Each line of the listing that includes the string "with" needs to be located and copied.

-------------------------

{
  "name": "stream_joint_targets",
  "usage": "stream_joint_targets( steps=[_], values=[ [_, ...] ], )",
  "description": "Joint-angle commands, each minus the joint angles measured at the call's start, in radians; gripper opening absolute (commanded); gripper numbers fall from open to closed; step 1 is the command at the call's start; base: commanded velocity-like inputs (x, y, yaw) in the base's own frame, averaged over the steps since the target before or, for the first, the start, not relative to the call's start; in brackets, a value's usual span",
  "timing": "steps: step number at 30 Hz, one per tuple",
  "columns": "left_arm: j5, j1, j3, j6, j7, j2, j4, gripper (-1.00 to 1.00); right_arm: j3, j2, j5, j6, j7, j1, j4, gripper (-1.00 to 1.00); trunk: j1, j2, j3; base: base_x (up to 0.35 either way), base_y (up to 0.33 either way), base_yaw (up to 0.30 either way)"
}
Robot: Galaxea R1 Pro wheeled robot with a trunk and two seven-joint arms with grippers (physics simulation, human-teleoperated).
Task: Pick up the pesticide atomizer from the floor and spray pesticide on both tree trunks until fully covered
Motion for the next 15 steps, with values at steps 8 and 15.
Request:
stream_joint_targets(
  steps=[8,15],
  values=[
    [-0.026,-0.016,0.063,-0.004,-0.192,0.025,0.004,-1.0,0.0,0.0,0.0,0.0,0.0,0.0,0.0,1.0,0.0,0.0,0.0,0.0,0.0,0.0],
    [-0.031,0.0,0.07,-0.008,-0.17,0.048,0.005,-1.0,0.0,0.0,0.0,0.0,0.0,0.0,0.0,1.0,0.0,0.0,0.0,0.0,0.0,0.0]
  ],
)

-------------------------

◆ ANSWER TO THIS EXERCISE ◆
Robot: Galaxea R1 Pro wheeled robot with a trunk and two seven-joint arms with grippers (physics simulation, human-teleoperated).
Motion for the next 15 steps, with values at steps 8 and 15.

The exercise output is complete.